PROBLEM DETAILS :: Scan the entries below and return each line that contains "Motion".

RECORDS SUPPLIED ::
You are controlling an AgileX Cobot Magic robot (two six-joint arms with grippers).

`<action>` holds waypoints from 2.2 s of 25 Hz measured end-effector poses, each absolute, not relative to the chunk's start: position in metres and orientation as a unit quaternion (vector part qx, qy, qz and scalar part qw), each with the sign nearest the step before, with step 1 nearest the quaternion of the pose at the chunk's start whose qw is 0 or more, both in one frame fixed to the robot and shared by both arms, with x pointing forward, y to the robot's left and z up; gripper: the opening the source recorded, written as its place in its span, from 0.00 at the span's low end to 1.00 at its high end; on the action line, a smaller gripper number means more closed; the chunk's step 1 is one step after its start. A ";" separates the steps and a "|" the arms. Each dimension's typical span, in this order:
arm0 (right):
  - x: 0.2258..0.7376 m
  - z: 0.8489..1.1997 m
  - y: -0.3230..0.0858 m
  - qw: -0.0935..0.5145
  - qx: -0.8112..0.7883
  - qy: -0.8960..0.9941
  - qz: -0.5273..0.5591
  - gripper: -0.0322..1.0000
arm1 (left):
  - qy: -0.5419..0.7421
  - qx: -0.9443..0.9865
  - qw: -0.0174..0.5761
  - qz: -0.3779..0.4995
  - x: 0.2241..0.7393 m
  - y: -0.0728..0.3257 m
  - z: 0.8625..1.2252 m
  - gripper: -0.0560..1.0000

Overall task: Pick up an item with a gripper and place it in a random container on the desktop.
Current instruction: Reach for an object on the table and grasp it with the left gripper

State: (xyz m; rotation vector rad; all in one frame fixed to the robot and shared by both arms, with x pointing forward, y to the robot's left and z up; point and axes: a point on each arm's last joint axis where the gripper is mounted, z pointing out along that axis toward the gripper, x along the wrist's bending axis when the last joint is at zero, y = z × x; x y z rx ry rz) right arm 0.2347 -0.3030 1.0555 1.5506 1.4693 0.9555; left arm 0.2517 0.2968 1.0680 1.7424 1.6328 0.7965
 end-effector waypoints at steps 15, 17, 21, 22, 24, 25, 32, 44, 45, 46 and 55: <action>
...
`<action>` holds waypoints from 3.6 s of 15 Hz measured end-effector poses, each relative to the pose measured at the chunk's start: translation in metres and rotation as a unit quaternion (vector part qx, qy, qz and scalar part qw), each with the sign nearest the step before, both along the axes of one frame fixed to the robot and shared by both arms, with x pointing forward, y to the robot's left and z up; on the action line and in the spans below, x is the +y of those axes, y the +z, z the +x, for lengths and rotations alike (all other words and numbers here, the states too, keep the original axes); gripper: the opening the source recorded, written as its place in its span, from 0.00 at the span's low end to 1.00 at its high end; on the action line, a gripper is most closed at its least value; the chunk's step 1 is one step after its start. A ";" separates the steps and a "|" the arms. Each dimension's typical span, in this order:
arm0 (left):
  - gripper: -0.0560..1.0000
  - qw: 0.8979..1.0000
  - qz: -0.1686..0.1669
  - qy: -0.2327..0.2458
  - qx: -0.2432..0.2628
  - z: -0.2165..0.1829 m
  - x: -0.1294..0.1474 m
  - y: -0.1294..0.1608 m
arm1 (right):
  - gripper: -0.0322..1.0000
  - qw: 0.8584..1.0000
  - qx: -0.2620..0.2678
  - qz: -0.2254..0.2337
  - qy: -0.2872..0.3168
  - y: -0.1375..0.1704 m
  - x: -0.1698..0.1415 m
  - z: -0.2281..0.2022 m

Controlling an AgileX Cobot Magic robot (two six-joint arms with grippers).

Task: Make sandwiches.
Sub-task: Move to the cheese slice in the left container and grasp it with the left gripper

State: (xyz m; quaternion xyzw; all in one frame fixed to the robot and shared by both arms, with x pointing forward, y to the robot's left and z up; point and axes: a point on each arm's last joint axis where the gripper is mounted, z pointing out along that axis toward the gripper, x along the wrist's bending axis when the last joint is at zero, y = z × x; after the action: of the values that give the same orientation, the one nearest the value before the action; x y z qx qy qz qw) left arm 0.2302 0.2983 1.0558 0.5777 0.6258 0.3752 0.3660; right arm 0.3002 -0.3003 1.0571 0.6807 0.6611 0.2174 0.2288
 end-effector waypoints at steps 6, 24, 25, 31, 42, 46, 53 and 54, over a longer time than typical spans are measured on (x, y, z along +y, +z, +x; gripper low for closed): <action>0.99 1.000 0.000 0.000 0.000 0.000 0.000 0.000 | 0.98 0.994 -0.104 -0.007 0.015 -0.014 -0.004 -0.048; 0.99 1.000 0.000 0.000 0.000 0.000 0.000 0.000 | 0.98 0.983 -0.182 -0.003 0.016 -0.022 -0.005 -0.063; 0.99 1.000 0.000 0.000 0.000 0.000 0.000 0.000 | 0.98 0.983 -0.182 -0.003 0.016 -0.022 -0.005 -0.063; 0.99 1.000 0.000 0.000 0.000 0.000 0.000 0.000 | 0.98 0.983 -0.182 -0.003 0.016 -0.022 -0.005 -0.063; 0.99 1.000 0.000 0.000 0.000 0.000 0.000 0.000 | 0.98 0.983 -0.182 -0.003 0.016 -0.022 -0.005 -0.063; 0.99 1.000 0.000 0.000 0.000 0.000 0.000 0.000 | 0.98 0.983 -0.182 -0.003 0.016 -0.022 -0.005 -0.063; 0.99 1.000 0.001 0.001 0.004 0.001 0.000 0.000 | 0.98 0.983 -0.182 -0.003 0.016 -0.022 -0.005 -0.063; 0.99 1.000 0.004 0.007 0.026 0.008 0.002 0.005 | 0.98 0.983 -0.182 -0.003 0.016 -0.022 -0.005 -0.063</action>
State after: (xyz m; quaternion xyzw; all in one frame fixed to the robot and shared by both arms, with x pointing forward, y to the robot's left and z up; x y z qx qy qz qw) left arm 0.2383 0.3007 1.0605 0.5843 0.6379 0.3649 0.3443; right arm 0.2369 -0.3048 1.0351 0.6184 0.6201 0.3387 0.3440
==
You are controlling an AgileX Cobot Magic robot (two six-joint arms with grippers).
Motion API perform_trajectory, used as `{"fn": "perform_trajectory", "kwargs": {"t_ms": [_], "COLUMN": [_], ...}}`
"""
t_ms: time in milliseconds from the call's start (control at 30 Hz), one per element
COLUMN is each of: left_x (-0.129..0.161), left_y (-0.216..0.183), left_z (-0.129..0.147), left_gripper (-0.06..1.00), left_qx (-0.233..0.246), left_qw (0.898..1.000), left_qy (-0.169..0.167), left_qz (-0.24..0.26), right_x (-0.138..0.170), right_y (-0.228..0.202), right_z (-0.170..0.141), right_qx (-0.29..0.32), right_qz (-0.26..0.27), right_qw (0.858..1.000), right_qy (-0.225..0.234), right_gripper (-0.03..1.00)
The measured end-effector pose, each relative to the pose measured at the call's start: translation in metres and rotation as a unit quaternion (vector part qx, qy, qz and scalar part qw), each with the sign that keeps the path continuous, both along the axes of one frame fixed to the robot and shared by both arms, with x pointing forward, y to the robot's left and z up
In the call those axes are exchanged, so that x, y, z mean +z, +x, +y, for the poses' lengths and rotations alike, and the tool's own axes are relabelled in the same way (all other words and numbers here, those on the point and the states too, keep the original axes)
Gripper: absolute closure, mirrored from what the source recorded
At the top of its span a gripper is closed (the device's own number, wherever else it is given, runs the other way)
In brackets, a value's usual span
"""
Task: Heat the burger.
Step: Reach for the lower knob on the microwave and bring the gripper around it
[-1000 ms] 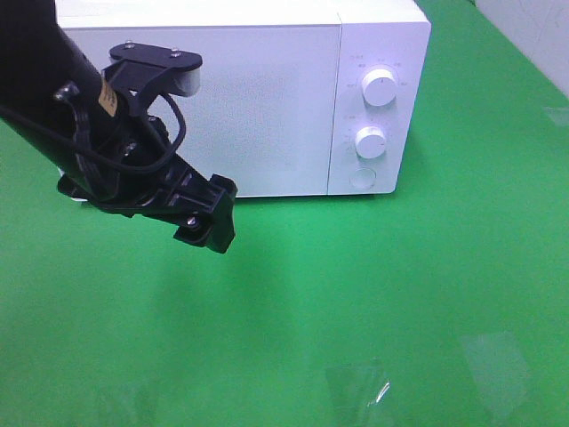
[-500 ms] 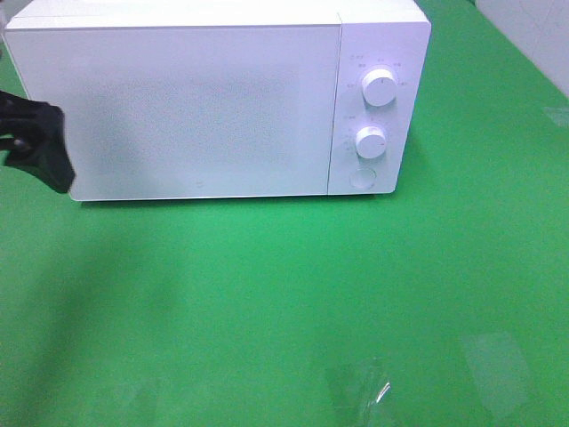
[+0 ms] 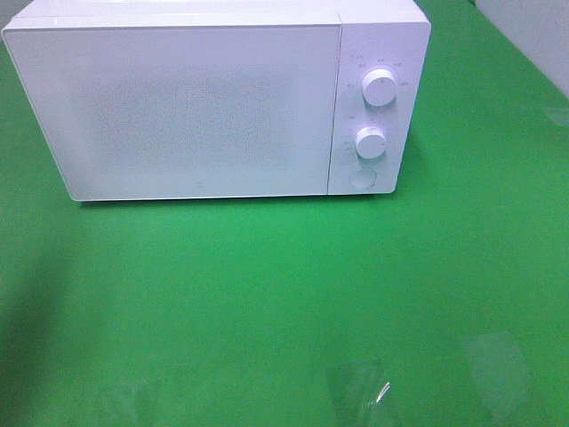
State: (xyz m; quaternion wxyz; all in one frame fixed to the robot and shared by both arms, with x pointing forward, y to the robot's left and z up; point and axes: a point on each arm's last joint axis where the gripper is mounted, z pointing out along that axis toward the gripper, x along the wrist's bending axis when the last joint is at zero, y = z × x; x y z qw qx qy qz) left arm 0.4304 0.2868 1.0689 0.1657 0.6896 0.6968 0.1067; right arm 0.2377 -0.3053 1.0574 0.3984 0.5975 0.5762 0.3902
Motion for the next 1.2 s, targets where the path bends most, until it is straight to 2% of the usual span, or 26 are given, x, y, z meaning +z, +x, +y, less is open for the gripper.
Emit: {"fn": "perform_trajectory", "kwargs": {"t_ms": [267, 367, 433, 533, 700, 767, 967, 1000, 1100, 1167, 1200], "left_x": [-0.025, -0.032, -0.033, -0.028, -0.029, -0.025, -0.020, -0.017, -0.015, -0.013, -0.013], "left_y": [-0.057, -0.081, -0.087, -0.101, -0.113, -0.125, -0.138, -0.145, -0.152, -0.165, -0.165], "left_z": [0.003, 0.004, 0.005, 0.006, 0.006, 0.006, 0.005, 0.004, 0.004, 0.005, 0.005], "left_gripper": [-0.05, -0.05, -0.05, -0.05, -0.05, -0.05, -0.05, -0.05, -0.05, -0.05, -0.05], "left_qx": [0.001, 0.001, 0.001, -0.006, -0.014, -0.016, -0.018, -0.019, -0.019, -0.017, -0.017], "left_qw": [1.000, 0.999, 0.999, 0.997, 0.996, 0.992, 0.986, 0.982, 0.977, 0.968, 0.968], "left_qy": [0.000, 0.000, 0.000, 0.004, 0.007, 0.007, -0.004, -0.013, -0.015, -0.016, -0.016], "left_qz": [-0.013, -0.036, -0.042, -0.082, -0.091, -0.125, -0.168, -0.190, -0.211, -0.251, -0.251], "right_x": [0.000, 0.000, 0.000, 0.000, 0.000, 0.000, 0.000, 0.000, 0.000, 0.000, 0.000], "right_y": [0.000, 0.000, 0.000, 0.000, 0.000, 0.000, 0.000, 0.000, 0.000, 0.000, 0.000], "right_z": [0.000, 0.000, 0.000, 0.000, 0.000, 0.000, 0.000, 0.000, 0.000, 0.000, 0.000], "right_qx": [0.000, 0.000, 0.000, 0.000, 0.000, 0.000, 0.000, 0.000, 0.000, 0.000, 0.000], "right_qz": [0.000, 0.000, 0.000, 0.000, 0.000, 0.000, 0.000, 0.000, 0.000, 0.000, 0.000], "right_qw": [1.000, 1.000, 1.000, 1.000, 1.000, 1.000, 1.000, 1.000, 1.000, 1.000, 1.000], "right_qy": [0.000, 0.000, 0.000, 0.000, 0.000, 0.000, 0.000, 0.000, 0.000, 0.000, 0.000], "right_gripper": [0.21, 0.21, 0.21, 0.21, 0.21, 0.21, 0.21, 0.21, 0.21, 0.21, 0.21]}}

WRITTEN SOLUTION ::
Motion API perform_trajectory, used as `{"fn": "perform_trajectory", "kwargs": {"t_ms": [_], "COLUMN": [_], ...}}`
Motion for the next 1.2 s, targets where the path bends most, until it is straight to 2% of the usual span, or 26 are given, x, y, z meaning +z, +x, +y, less is open for the gripper.

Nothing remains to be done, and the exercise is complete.